Task instructions:
Give again, word for word, the lines below that run from the line with "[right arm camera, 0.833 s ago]" through the line with "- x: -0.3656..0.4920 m". Drop the pictures.

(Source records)
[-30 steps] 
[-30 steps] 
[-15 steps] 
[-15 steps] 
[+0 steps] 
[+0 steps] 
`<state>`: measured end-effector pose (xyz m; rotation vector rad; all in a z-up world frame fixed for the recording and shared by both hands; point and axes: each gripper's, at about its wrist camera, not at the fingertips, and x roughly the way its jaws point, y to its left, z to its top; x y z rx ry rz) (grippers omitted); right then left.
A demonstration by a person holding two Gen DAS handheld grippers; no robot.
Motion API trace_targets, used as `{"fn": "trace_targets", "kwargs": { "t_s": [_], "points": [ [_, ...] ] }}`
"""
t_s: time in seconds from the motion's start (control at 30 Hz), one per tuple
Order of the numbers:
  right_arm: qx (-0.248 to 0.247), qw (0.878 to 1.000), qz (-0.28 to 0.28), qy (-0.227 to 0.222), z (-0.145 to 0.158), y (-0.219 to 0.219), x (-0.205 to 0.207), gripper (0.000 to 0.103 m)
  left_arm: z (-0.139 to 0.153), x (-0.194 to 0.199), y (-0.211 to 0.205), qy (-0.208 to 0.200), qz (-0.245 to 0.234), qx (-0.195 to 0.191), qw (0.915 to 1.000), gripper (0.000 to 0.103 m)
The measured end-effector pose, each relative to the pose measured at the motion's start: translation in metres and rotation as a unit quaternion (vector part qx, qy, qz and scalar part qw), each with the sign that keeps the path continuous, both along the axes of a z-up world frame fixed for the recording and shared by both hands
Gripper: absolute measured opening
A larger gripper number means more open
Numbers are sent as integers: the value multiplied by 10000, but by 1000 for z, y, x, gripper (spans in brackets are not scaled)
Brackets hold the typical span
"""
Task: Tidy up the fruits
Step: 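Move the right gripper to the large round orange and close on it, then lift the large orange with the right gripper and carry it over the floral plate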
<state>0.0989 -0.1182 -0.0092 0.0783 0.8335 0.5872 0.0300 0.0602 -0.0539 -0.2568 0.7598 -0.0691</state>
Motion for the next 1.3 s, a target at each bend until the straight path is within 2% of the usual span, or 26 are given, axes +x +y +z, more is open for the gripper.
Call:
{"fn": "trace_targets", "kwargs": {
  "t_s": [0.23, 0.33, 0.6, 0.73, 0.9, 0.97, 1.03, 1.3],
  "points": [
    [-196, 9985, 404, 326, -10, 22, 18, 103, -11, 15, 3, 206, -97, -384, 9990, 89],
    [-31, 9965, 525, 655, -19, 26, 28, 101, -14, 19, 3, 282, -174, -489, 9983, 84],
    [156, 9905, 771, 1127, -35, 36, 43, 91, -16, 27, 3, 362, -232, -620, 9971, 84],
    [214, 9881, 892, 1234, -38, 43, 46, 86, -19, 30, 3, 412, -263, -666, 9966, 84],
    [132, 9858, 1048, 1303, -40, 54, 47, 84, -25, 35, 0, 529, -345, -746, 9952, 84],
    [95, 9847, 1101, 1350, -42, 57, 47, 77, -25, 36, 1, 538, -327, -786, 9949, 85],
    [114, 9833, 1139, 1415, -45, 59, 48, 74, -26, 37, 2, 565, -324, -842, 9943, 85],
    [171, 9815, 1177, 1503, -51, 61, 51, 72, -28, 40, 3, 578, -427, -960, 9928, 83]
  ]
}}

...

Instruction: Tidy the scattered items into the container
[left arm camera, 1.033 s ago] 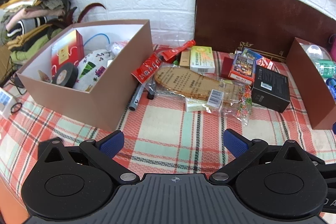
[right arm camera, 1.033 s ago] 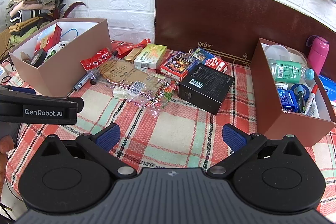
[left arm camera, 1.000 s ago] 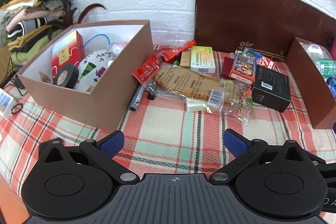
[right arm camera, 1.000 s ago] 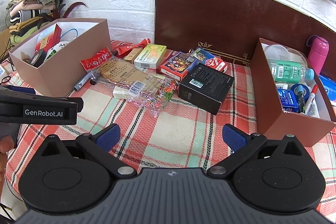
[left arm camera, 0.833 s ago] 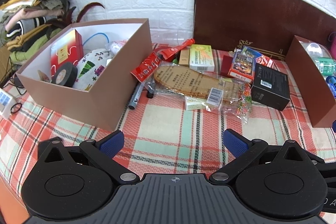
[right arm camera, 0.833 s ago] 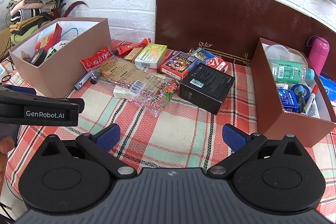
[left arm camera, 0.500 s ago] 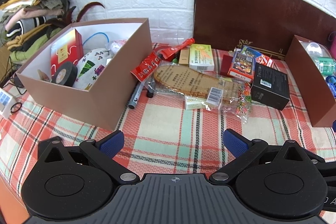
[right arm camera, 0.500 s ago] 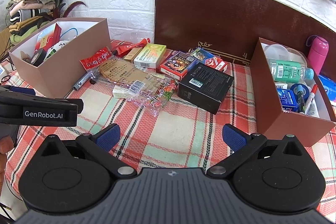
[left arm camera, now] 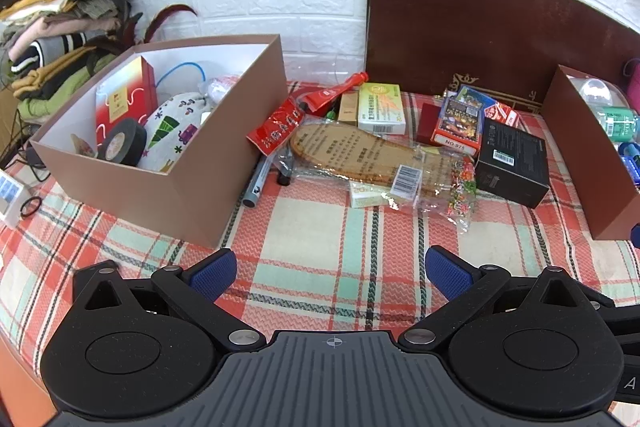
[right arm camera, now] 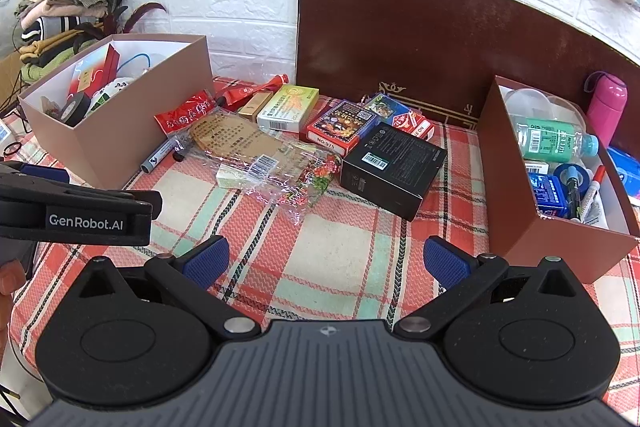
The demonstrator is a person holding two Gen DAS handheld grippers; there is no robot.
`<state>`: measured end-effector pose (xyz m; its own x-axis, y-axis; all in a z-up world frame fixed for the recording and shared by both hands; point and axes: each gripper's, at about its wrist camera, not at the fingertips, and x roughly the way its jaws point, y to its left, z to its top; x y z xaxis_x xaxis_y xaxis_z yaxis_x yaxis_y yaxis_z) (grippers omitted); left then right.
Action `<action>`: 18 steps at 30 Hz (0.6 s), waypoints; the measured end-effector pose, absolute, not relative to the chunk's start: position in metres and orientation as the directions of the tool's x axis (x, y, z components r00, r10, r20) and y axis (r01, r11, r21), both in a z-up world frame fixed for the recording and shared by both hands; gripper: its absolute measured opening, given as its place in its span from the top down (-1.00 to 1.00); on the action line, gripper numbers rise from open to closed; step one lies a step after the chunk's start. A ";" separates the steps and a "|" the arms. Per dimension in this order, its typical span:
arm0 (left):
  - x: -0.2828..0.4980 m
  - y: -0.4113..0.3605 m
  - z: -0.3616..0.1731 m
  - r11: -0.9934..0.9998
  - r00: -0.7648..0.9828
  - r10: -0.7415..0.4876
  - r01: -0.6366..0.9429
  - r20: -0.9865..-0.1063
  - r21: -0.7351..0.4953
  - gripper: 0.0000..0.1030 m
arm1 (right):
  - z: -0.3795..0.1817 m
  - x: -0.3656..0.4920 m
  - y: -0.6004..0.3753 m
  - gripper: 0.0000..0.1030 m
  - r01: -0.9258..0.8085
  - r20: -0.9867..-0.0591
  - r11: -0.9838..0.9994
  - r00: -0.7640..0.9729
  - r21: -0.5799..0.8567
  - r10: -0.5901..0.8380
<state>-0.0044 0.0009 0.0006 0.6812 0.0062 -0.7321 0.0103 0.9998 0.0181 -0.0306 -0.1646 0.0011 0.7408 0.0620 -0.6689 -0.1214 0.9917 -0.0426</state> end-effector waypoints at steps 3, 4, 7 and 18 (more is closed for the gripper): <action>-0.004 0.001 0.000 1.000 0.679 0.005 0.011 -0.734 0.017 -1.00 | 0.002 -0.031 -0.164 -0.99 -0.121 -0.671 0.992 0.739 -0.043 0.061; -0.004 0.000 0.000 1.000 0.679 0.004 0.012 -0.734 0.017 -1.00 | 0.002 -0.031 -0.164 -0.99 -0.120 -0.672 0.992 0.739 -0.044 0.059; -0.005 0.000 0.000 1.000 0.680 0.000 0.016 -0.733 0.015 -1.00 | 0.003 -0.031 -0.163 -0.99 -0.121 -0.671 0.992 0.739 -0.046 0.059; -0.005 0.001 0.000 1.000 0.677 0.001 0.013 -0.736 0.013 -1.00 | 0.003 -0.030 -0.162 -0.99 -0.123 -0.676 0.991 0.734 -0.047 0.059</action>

Exercise response:
[right arm camera, 0.833 s ago] 
[left arm camera, 0.500 s ago] 
[right arm camera, 0.500 s ago] 
[left arm camera, now] 
[right arm camera, now] 
The demonstrator is a person holding two Gen DAS handheld grippers; there is no robot.
`<state>`: measured end-effector pose (xyz m; its own x-axis, y-axis; all in a z-up world frame fixed for the recording and shared by both hands; point and axes: each gripper's, at about its wrist camera, not at the fingertips, and x roughly the way its jaws point, y to its left, z to its top; x y z xaxis_x xaxis_y xaxis_z yaxis_x yaxis_y yaxis_z) (grippers omitted); left then right.
Action `<action>`: 18 steps at 30 Hz (0.6 s), waypoints; the measured end-effector pose, absolute, not relative to the chunk's start: position in metres and orientation as the directions of the tool's x axis (x, y, z components r00, r10, r20) and y axis (r01, r11, r21), both in a z-up world frame fixed for the recording and shared by both hands; gripper: its absolute measured opening, given as its place in its span from the top down (-1.00 to 1.00); on the action line, gripper numbers rise from open to closed; step one lies a step after the chunk's start. A ";" separates the steps and a "|" the arms. Per dimension in this order, its typical span:
arm0 (left):
  - x: -0.2828..0.4980 m
  - y: -0.4113..0.3605 m
  - z: -0.3616..0.1731 m
  - r11: -0.9934..0.9998
  - r00: -0.7648..0.9828
  - r10: -0.7415..0.4876
  - r01: -0.6366..0.9429
  - r20: -0.9865..-0.1063
  - r21: -0.7351..0.4953
  - gripper: 0.0000..0.1030 m
arm1 (right):
  - z: -0.3795..0.1817 m
  - x: -0.3656..0.4920 m

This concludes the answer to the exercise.